▶ **WHAT TO DO**
Return the material exactly. Every line must stay as it is.

▶ **COLLECTED DATA**
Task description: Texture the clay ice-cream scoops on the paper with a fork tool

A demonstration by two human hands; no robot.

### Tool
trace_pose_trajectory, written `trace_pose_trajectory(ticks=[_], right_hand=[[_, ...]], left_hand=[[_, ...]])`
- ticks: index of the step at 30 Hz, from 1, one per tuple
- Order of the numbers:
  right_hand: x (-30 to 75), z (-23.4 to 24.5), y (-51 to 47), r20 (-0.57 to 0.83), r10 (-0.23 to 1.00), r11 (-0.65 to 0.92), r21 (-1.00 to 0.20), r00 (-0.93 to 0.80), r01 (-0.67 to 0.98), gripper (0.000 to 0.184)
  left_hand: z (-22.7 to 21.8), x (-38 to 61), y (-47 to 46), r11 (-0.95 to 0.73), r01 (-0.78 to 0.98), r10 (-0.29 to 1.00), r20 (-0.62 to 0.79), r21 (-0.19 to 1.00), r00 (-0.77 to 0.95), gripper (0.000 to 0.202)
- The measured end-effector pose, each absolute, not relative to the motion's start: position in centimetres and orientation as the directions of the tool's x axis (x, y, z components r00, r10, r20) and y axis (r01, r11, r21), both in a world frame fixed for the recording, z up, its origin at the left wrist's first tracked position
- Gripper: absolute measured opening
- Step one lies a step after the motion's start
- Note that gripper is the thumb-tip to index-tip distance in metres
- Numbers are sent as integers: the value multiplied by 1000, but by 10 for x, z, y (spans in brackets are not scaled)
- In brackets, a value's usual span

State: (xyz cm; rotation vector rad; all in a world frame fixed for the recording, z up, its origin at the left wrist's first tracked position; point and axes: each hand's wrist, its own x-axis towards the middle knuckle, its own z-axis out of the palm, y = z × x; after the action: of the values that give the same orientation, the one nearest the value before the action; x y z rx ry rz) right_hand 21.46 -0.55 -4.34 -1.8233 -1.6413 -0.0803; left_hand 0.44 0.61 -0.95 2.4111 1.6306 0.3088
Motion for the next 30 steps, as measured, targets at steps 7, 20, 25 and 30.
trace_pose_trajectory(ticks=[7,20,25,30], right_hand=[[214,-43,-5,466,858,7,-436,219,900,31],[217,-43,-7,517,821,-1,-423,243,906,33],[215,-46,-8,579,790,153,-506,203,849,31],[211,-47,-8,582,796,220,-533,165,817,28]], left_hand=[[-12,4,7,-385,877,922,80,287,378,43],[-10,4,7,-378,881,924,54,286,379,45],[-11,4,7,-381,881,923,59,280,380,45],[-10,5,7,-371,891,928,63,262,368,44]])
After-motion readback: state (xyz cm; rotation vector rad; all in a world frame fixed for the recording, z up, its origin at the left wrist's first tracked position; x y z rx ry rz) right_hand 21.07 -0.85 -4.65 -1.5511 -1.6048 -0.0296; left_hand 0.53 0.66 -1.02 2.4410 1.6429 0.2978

▶ **RESULT FOR THIS EXERCISE**
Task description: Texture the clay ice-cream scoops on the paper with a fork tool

A demonstration by two human hands; no robot.

### Tool
trace_pose_trajectory, written `trace_pose_trajectory(ticks=[_], right_hand=[[_, ...]], left_hand=[[_, ...]])`
- ticks: index of the step at 30 Hz, from 1, one per tuple
- Order of the numbers:
  right_hand: x (-30 to 75), z (-23.4 to 24.5), y (-51 to 47), r20 (-0.57 to 0.83), r10 (-0.23 to 1.00), r11 (-0.65 to 0.92), r21 (-1.00 to 0.20), r00 (-0.93 to 0.80), r01 (-0.67 to 0.98), gripper (0.000 to 0.184)
  left_hand: z (-22.7 to 21.8), x (-38 to 61), y (-47 to 46), r11 (-0.95 to 0.73), r01 (-0.78 to 0.98), r10 (-0.29 to 1.00), r20 (-0.62 to 0.79), r21 (-0.19 to 1.00), r00 (-0.77 to 0.95), gripper (0.000 to 0.202)
- The measured end-effector pose, each absolute, not relative to the motion's start: position in centimetres and orientation as the directions of the tool's x axis (x, y, z components r00, r10, r20) and y axis (r01, r11, r21), both in a world frame fixed for the recording, z up, its origin at the left wrist's first tracked position
- Gripper: absolute measured opening
- Step one lies a step after the motion's start
- Note that gripper is the thumb-tip to index-tip distance in metres
- Numbers are sent as integers: the value multiplied by 1000, but by 10 for x, z, y (spans in brackets are not scaled)
- In brackets, a value's usual span

State: (xyz cm; rotation vector rad; all in a world frame fixed for the recording, z up, its origin at the left wrist's first tracked position; point and axes: each hand's wrist, its own x-axis towards the middle knuckle, its own z-axis out of the palm, y = z × x; after the action: of the values that give the same orientation, the one nearest the value before the action; x y z rx ry rz) right_hand 21.46 -0.55 -4.34 -1.8233 -1.6413 -0.0803; left_hand 0.44 0.61 -0.95 2.4111 1.6306 0.3088
Motion for the next 30 steps, as measured, targets at steps 7, 20, 25 and 30.
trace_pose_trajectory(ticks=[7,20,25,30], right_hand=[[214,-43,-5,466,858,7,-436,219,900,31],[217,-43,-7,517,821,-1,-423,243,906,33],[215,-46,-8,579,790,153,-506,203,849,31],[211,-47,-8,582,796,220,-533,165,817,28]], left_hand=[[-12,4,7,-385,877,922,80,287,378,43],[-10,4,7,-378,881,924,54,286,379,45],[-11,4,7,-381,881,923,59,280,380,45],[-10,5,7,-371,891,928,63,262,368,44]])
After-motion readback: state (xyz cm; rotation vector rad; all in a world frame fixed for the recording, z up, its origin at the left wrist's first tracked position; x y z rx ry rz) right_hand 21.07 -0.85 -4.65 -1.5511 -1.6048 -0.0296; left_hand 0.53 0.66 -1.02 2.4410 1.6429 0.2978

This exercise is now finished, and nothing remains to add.